We discuss these three measures in this lecture.
- The Mean
- Arithmetic Average
- The mean is commonly known as the arithmetic average.
- Level of measurement:
- The mean can only be used for variables at the interval
or ratio levels of measurement.
- Definition:
- The mean is the sum all of the scores in the distribution
divided by the total number of scores in the distribution:
- Example:
- The mean of [2 6 2 10] is
(2 + 6 + 2 + 10)/4 = 20/4 = 5
- Balance Point
- You can think of the mean as the balance point
of a distribution (the center of gravity). It balances
the distances of observations to the mean.

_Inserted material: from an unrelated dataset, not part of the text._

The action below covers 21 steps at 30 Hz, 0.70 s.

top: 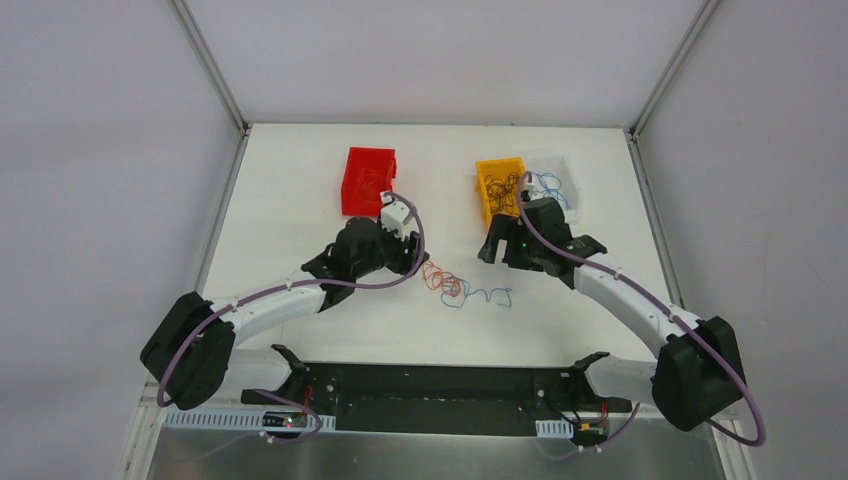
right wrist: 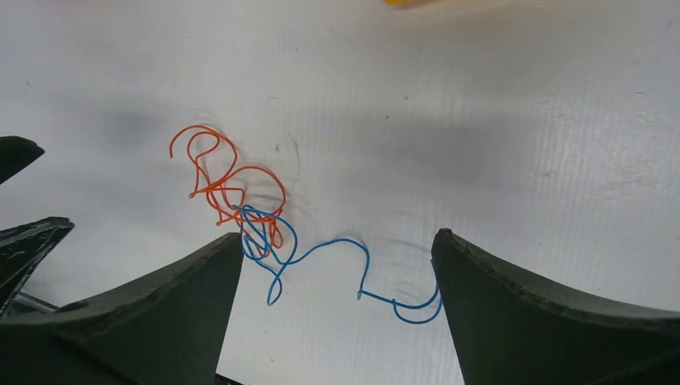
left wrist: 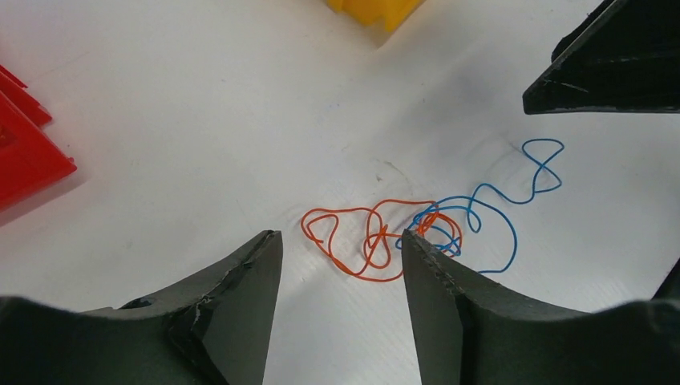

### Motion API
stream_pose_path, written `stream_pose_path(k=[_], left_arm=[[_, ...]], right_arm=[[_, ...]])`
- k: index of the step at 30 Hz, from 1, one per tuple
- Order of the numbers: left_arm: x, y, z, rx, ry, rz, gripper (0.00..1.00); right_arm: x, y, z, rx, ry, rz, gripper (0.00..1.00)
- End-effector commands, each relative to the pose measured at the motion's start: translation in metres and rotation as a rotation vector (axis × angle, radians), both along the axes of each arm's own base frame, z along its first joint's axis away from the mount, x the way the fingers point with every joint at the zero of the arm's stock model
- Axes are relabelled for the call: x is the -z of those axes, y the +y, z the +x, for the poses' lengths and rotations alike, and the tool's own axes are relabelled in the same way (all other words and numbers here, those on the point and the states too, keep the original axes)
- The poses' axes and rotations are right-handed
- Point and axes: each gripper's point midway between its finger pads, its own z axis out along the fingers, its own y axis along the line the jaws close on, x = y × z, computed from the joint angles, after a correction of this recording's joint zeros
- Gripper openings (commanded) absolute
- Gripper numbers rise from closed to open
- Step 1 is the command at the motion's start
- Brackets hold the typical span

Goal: Untangle the cables

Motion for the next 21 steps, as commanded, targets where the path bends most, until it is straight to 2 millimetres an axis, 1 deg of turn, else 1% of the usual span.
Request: stream_pose_path(k=[1,3,4,6,9,11,13,16,18,21], left_arm=[[-0.004,0.000,0.010,-0.040,0.009,0.007,0.59],[0.000,0.000,0.011,-0.046,0.026,0.014,0.61],[0.002,-0.001,0.012,-0.044,0.040,0.017,0.63],[0.008,-0.006,0.011,-0.025,0.080,0.019,0.65],[0.017,-0.015,0.010,0.017,0.150,0.038,0.76],[0.021,-0.019,0.008,0.033,0.180,0.042,0.79],[0.023,-0.021,0.007,0.037,0.194,0.035,0.82],[0.028,-0.025,0.008,0.046,0.223,0.044,0.82],[0.036,-0.027,0.008,0.051,0.264,0.067,0.80],[0.050,-0.029,0.007,0.050,0.330,0.103,0.80]], right_arm=[[-0.004,0.025,0.005,-0.009,0.022,0.072,0.92],[0.004,0.021,0.004,0.025,0.049,0.030,0.92],[0.008,0.015,0.004,0.057,0.060,-0.003,0.93],[0.016,0.004,-0.001,0.094,0.088,-0.060,0.93],[0.023,-0.012,-0.011,0.126,0.107,-0.130,0.95],[0.027,-0.019,-0.020,0.127,0.121,-0.154,0.96],[0.033,-0.019,-0.030,0.113,0.143,-0.139,0.97],[0.044,-0.010,-0.041,0.087,0.173,-0.103,0.98],[0.050,-0.006,-0.043,0.089,0.182,-0.093,0.98],[0.057,-0.001,-0.039,0.102,0.181,-0.101,0.97]])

That is, the sum of the distances that observations
are below the mean equals the sum of the distances that
observations are above the mean.
In the example,
X = 2 is 3 points below the mean of 5
X = 2 is 3 points below the mean of 5
X = 6 is 1 point above the mean of 5
X = 10 is 5 points above the mean of 5
So the sum of the distances that observations are below
the mean is 6, as is the sum of the distances that observations
are above the mean.
- The Weighted Mean
- Definition:
- The weighted mean is the sum all of the scores in the
distribution, as weighted by their frequency, divided
by the total number of scores in the distribution:
- Level of measurement:
- The mean can only be used for variables at the interval
or ratio levels of measurement.
- Example:
- Consider the following frequency distribution table:
_________________
X f cf c%
5 1 20 100%
4 5 19 95%
3 8 14 70%
2 4 6 30%
1 2 2 10%
The weighted mean is:
(5*1 + 4*5 + 3*8 + 2*4 + 1*2)
(1 + 5 + 8 + 4 + 2)
which is
(5 + 20 + 24 + 8 + 2)/20 = 59/20 = 2.95
- Compute
- Compute the ViSta Summary Report for these data. It
should look like this:
- The Median
- Definition:
- The median is the score that divides the distribution
of scores exactly in half.
Exactly 50% of the individual scores in the distribution
are at or below the median (and 50% are at or above
the median).
The median is also the 50th percentile.
- Level of measurement:
- The median can be used for variables at the ordinal,
interval or ratio levels of measurement.
- Calculating the Median:
- There is no formula to learn here! We follow these rules:
- When N is Odd: Find the middle score.
- When N is Even: Find the middle two scores.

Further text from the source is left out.